#### [WORK TO BE COMPLETED]
Look below for the line containing "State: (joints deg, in". Output it and each remaining line of the entries exactly, and nothing else.

(Items from a data source)
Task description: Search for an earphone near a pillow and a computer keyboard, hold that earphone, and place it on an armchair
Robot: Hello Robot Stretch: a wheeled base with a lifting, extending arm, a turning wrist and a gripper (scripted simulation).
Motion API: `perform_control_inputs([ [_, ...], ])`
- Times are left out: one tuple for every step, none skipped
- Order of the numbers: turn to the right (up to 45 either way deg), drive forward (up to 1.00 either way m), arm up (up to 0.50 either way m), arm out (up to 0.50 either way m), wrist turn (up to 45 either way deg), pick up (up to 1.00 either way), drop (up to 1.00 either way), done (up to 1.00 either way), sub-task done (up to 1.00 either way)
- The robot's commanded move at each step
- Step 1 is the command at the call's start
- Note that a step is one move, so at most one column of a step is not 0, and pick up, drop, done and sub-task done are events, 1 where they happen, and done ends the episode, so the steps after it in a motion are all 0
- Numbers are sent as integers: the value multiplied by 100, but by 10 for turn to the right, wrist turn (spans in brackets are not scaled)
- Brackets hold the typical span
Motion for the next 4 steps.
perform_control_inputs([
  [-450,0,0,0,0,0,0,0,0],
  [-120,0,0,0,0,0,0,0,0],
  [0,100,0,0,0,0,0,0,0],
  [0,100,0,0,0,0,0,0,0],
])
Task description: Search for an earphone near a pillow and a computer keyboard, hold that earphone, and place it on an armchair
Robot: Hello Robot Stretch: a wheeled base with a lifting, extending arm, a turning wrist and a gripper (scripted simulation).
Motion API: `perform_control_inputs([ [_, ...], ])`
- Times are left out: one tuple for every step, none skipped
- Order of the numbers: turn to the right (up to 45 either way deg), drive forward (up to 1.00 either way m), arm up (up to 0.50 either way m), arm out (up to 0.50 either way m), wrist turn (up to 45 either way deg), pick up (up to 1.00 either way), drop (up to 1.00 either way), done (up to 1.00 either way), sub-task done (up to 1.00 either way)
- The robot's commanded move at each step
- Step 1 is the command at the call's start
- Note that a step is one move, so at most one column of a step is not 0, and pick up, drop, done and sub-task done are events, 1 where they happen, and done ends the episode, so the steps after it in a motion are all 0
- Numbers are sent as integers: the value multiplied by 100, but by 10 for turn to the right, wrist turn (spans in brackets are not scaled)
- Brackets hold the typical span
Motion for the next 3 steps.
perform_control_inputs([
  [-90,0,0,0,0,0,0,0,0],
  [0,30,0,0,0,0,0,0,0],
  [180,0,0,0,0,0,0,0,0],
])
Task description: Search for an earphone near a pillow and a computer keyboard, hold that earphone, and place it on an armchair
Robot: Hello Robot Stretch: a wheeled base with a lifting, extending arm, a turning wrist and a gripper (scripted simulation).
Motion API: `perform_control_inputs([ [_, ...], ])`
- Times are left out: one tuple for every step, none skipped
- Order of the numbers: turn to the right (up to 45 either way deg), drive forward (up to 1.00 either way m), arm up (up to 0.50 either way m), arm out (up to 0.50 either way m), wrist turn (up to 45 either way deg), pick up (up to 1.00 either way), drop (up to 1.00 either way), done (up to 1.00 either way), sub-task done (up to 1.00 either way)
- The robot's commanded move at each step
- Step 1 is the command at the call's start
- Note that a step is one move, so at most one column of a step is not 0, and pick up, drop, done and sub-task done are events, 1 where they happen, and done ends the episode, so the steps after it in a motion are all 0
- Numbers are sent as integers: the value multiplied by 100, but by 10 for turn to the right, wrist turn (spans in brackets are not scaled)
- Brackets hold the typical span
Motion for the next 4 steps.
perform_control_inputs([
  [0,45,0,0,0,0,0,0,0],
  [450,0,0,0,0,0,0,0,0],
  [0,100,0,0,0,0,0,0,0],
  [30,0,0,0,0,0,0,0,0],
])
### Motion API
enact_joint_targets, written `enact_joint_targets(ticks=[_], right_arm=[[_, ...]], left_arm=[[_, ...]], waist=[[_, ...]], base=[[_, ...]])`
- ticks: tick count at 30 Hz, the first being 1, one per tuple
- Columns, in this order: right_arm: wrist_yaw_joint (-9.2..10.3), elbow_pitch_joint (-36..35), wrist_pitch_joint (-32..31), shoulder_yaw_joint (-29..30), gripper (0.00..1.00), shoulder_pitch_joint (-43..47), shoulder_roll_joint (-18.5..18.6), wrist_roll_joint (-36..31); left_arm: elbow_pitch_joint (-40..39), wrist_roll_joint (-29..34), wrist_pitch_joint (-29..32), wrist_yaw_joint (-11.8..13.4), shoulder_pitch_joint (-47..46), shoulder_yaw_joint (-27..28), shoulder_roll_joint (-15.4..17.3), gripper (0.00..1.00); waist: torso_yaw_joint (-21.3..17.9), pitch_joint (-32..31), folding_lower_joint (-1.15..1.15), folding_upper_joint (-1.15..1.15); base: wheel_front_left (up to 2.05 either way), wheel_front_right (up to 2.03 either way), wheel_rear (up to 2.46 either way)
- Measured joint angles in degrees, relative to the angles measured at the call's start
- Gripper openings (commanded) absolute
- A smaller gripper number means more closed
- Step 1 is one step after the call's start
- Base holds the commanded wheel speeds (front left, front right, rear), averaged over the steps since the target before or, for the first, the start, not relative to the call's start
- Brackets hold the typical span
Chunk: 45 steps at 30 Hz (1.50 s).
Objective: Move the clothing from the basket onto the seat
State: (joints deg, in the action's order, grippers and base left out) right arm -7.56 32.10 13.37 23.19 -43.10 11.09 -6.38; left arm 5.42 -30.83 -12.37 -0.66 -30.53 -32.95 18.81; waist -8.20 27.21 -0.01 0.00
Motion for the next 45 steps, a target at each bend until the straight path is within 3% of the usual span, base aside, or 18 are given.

#### [ANSWER SPACE]
State: (joints deg, in the action's order, grippers and base left out) right arm -7.56 32.10 13.37 23.19 -43.10 11.09 -6.38; left arm 5.42 -30.83 -12.37 -0.66 -30.53 -32.95 18.81; waist -8.20 27.21 -0.01 0.00
Motion for the next 45 steps, a target at each bend until the straight path is within 3% of the usual span, base aside, or 18 are given.

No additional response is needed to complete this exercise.